§ **What is needed**
Of all the lines in the entries below, give again exactly those starting at the line containing "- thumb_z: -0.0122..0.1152" and ending at the line containing "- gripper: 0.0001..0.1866", both ends included, and no others.

= = =

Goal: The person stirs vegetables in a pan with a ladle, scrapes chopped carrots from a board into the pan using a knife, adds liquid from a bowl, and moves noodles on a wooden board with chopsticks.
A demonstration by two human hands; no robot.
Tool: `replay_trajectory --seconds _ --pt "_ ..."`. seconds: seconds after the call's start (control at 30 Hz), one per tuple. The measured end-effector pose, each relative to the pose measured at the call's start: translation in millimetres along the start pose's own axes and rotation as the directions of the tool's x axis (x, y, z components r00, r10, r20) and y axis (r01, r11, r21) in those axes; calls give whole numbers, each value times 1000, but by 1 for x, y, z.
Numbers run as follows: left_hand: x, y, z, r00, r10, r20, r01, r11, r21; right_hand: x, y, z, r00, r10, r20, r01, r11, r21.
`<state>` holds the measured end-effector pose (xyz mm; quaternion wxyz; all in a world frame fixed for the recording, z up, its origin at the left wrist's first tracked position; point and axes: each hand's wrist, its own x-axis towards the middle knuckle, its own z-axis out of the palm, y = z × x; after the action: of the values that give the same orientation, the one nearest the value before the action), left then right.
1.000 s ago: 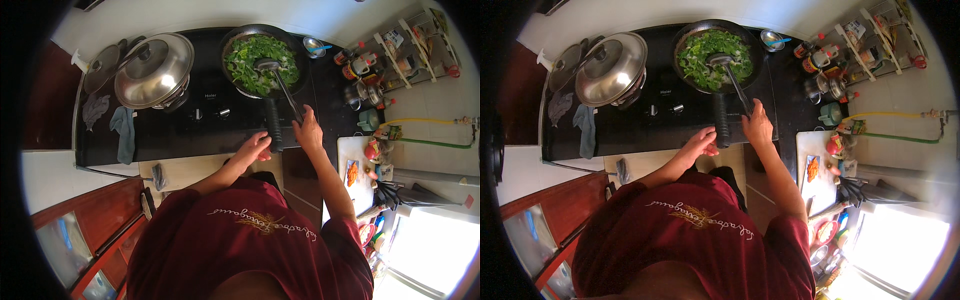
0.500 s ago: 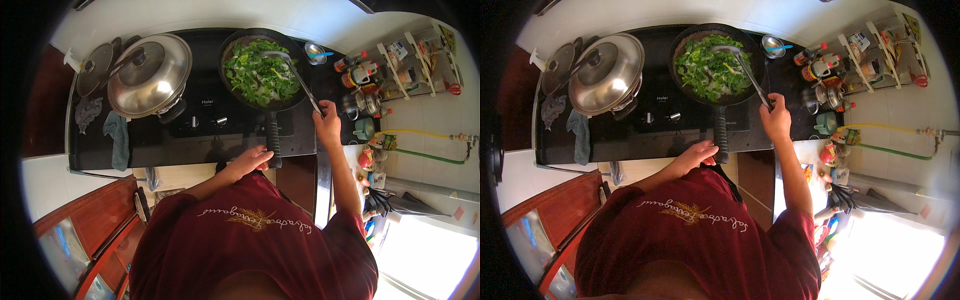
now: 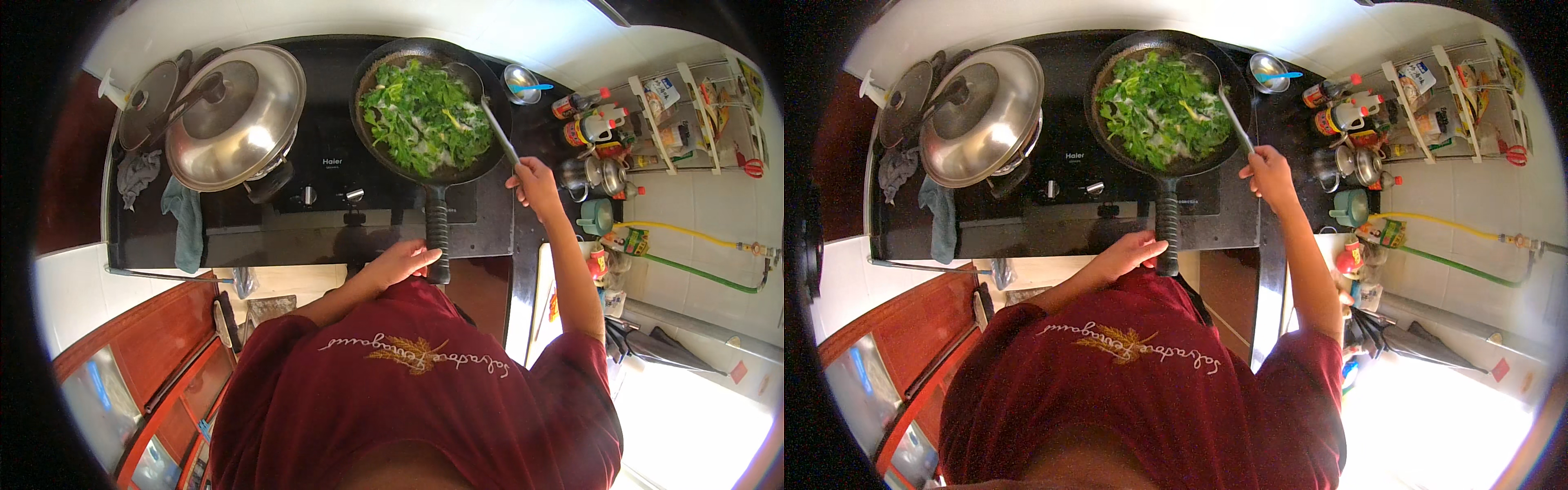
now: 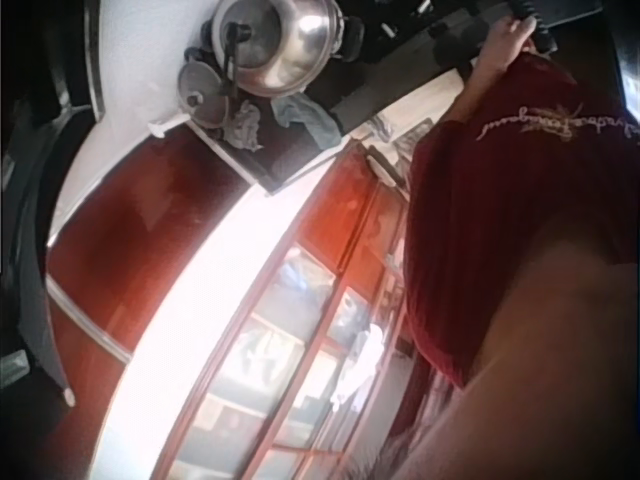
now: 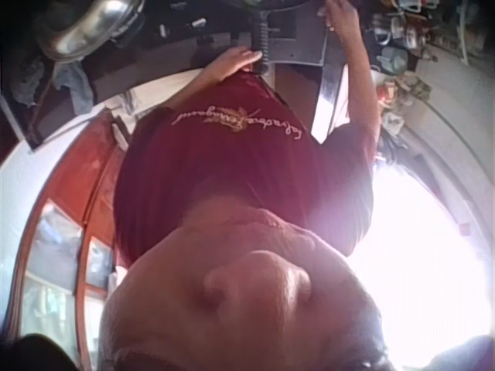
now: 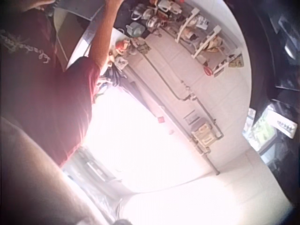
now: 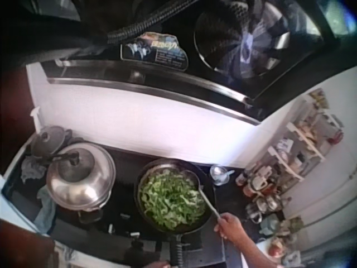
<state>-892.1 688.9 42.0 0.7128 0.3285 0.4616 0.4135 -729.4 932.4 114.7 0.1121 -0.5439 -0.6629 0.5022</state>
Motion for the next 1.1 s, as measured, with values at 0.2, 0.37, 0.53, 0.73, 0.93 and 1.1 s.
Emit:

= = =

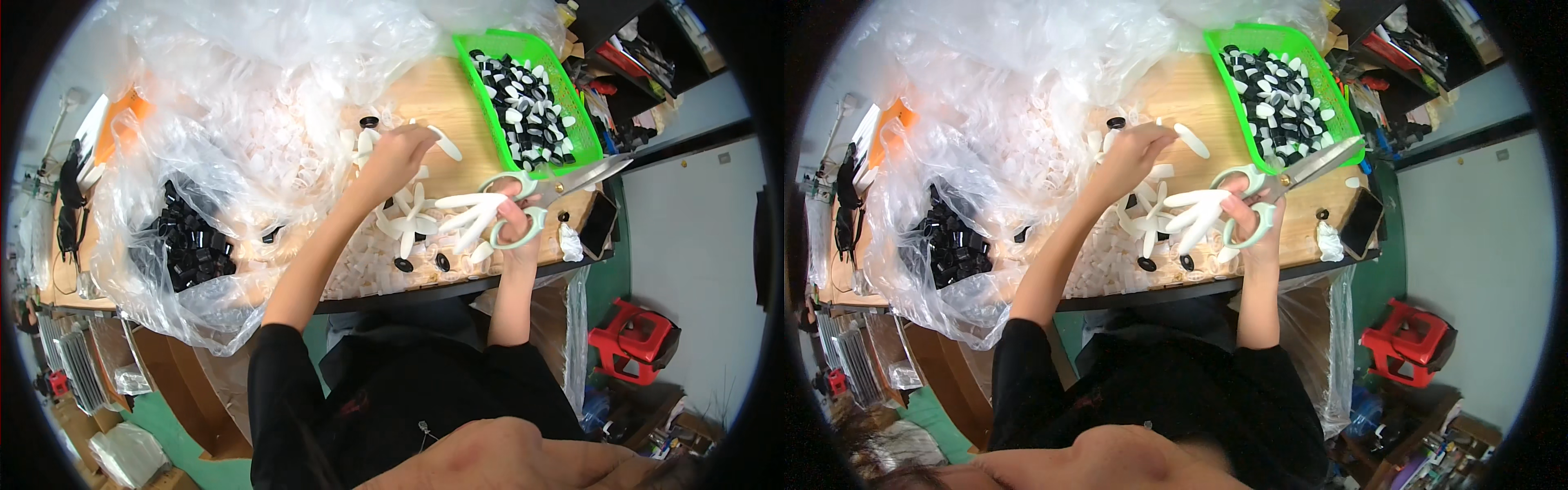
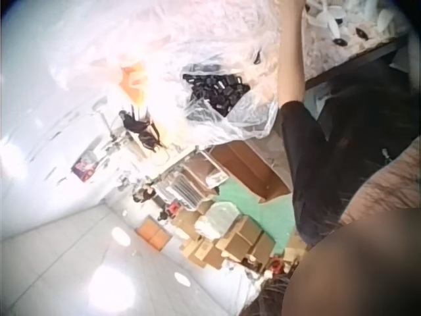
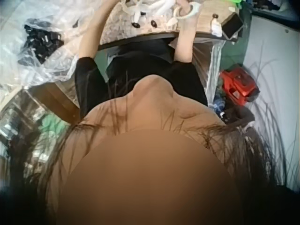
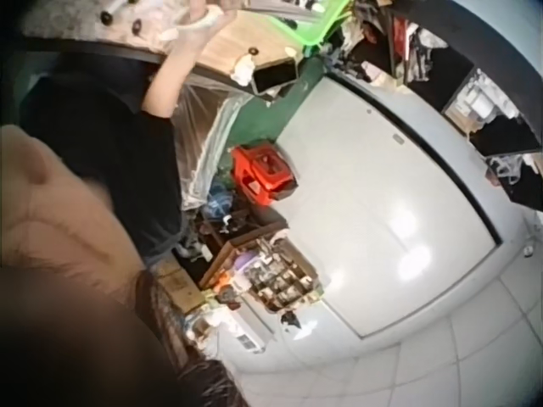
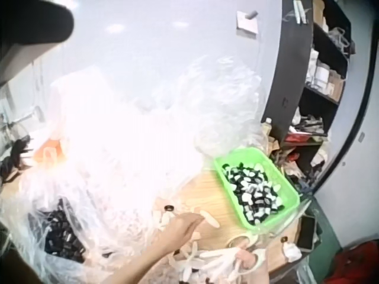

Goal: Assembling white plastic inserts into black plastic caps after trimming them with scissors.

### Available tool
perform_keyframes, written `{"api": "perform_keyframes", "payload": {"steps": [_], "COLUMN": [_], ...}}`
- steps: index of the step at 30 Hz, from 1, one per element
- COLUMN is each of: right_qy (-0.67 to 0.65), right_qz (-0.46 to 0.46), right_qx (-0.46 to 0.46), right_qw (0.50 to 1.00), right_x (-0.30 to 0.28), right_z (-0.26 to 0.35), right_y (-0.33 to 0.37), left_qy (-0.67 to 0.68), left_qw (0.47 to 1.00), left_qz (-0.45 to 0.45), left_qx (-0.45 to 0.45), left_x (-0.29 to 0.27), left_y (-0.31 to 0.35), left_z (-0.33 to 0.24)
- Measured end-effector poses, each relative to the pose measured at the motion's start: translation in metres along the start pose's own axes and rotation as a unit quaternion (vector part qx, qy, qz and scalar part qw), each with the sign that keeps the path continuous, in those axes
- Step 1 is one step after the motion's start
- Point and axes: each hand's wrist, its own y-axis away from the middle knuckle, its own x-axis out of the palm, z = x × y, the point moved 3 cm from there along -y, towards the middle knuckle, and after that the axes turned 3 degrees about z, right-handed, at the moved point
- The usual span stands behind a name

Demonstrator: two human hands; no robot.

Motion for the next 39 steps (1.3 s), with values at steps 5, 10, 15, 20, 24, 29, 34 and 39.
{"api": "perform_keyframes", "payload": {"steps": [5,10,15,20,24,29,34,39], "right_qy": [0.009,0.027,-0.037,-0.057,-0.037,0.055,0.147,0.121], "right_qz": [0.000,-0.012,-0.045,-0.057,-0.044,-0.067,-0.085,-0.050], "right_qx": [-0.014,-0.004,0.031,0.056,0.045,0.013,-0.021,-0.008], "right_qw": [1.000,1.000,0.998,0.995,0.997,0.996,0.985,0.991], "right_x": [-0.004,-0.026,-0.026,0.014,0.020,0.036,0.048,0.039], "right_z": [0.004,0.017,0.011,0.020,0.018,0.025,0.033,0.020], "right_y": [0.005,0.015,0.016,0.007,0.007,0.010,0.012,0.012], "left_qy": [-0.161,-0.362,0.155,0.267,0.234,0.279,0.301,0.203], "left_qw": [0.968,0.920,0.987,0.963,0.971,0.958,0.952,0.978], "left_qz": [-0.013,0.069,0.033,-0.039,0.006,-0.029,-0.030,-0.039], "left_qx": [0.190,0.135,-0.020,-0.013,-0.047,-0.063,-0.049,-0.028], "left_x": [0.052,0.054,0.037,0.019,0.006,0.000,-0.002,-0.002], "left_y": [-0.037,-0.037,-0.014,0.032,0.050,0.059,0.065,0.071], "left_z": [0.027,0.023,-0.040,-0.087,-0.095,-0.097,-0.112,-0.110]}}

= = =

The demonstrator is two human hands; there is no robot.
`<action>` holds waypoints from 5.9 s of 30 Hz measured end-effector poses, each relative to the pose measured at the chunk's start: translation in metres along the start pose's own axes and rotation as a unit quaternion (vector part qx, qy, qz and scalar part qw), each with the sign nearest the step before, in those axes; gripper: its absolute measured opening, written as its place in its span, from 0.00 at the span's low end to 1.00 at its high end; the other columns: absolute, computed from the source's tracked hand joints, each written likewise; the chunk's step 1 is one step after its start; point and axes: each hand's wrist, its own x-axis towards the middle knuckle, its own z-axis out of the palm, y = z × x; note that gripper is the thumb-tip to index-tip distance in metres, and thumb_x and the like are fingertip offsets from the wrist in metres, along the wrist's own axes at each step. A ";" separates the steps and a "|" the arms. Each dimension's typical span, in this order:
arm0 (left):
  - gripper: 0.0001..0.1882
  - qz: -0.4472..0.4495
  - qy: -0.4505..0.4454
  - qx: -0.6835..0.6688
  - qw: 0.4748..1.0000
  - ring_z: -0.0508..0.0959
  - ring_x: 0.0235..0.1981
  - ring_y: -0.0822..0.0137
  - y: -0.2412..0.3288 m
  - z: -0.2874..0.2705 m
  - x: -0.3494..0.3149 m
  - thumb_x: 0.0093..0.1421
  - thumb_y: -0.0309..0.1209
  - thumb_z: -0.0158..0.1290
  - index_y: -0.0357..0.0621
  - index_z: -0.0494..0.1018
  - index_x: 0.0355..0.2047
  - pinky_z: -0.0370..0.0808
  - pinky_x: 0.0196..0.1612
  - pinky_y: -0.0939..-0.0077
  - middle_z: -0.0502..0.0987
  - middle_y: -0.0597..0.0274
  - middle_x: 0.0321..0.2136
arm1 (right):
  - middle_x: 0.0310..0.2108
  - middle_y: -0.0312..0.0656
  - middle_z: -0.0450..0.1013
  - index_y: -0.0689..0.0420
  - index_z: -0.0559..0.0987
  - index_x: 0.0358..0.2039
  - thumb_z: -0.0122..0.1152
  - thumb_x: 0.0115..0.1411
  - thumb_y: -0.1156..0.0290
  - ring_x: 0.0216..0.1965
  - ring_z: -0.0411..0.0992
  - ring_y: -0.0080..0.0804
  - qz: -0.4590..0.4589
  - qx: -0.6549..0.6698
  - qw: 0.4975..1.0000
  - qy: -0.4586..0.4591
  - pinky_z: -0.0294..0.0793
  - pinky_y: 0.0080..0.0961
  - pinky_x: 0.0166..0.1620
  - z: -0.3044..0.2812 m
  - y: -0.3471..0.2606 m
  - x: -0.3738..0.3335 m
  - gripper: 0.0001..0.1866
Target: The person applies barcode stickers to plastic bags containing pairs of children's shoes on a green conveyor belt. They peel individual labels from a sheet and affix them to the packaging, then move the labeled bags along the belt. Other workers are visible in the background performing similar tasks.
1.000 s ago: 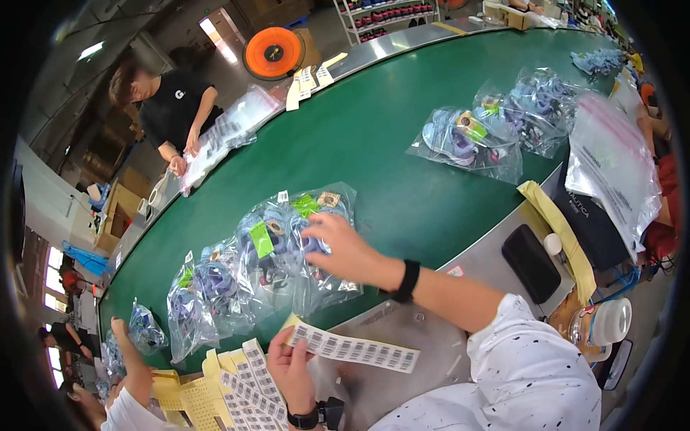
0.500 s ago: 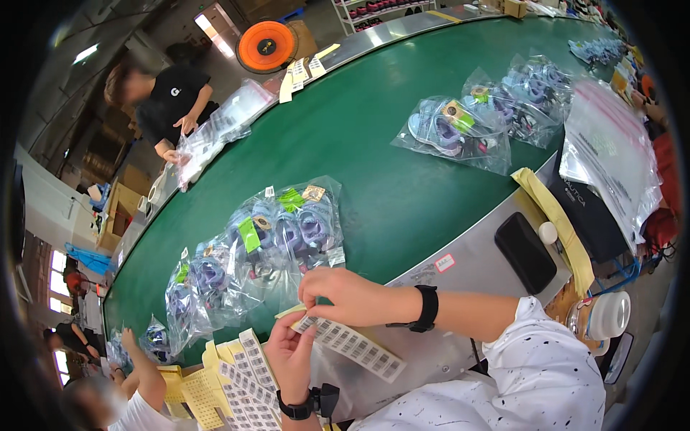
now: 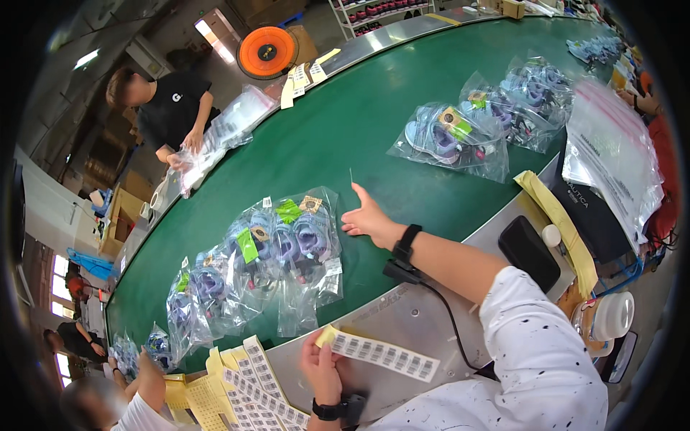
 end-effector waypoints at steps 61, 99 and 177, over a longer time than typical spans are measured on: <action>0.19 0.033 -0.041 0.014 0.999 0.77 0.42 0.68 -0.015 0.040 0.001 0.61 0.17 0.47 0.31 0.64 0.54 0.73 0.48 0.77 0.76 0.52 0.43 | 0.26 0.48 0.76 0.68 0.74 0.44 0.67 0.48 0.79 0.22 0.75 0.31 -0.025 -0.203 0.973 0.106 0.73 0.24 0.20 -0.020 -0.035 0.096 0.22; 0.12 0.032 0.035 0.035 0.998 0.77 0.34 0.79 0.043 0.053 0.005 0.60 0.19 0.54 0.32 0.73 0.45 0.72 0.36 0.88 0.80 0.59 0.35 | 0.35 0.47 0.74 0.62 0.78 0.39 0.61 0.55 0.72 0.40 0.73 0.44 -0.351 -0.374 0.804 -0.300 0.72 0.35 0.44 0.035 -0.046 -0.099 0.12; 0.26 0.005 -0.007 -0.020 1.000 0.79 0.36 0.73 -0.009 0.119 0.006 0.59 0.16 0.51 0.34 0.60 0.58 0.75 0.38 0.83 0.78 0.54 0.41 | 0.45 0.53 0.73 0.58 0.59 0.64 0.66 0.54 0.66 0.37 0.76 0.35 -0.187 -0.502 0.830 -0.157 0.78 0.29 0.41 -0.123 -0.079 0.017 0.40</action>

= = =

§ **Exercise solution**
  - thumb_z: -0.0122..0.1152
  - thumb_x: 0.0115..0.1411
  - thumb_y: -0.1156..0.0290
  - ring_x: 0.0216..0.1965
  - ring_z: -0.0411..0.0992
  - ring_y: -0.0080..0.0804
  - qz: -0.4590..0.4589
  - qx: -0.6549..0.6698
  - qw: 0.4975..1.0000
  - qy: -0.4586..0.4591
  - pinky_z: -0.0294..0.0793
  - pinky_y: 0.0080..0.0961
  - pinky_x: 0.0166..0.1620
  - z: -0.3044..0.2812 m
  - y: -0.3471..0.2606 m
  - x: -0.3738..0.3335 m
  - gripper: 0.0001..0.1866

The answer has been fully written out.